Santé et sécurité au travail
Vincent Grosjean
Chercheur en bien-être au travail, Institut national de recherche et de sécurité
Les sciences sociales font le constat que toute communauté humaine se crée des normes qui tendent à s’imposer à chacun de ses membres. Ainsi, des outils de travail comme le téléphone portable, la messagerie instantanée, la visioconférence établissent des normes d’usage et génèrent des niveaux de charge mentale. Puis, ces usages et niveaux de charge deviennent normaux, acceptables. Ils s’imposent à tous, sans avoir été débattus. Est-il normal de lire ses e-mails le dimanche soir ? De répondre au téléphone pendant une visio-conférence ? De regarder ses e-mails en réunion ? Toutes les entreprises portent des choix implicites. Regardez autour de vous, vous verrez la réponse que votre collectif a apporté à ces questions : la réunion en mode déconnectée, le tout-connecté, l’usage raisonné des e-mails. Or les enjeux sont psychosociaux. Cycles de travail-repos, préservation de la sphère privée : du respect de ces équilibres dépendent aussi la performance durable et l’attractivité de l’entreprise. Les lois sur la qualité de vie au travail conduisent à signer des accords de droit à la déconnexion.

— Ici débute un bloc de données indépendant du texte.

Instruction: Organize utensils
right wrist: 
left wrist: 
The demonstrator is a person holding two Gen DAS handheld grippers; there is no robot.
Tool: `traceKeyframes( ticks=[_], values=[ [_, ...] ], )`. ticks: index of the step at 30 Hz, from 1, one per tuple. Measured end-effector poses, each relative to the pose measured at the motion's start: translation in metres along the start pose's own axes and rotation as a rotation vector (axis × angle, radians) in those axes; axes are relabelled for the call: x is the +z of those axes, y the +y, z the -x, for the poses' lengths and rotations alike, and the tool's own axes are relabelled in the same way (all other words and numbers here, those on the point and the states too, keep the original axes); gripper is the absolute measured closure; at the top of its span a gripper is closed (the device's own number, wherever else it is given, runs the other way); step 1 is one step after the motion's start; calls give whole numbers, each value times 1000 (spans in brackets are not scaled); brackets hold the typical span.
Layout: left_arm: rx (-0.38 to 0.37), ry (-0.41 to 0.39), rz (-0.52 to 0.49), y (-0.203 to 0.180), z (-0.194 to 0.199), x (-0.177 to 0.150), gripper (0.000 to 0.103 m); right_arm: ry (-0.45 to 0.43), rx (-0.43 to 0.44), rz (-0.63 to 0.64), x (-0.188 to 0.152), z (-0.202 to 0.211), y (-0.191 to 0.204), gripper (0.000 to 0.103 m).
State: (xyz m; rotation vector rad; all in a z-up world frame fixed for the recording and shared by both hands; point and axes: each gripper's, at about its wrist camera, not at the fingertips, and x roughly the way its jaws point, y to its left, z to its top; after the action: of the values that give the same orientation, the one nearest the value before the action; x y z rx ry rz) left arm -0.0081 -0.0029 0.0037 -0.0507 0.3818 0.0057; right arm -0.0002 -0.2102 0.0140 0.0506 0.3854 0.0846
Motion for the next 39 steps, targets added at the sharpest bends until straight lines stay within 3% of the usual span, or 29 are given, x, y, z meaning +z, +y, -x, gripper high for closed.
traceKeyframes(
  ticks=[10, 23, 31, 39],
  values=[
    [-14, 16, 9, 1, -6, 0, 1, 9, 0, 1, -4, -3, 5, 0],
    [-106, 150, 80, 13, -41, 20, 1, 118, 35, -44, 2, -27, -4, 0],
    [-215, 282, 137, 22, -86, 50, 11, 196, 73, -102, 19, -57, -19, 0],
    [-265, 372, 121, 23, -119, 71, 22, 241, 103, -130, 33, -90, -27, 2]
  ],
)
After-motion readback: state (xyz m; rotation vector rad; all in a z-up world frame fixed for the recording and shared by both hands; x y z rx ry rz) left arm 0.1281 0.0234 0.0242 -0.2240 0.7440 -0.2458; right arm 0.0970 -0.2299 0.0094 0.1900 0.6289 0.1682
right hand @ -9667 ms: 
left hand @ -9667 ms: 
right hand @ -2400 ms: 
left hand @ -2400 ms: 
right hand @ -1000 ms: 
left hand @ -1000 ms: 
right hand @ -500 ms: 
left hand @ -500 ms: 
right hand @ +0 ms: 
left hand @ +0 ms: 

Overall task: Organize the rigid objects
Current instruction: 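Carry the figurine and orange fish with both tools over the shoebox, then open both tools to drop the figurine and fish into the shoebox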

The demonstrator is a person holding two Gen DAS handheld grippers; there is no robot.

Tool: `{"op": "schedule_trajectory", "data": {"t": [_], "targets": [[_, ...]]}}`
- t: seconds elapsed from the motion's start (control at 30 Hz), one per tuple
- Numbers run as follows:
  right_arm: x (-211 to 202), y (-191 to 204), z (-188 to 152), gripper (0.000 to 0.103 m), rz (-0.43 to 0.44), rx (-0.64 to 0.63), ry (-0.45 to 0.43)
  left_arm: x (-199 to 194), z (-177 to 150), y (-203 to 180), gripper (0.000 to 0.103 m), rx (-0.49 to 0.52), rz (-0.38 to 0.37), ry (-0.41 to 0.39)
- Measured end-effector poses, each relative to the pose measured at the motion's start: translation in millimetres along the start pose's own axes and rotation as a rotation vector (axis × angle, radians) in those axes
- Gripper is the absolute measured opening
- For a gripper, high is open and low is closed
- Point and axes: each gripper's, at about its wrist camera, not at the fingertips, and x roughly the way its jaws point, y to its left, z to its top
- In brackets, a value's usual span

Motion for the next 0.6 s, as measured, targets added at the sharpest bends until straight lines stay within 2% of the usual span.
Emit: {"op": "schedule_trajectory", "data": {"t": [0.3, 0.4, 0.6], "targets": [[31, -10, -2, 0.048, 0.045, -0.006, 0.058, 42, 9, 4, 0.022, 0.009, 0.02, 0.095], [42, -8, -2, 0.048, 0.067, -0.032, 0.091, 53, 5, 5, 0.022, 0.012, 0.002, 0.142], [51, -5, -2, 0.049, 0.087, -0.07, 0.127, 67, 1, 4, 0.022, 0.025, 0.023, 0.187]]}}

Mais qui peut croire à un changement des pratiques généré par une norme écrite ? Cette norme est utile – elle fixe un cadre minimal –, mais il faut la dépasser, s’adapter aux spécificités de chaque métier et avoir l’ambition de répondre aux situations individuelles. Cela impose un dialogue social innovant et décentralisé. Il est indispensable de créer les lieux, les moments, les techniques pour mettre en débat ces pratiques. Ainsi et seulement ainsi, passera-t-on du droit écrit au droit effectif.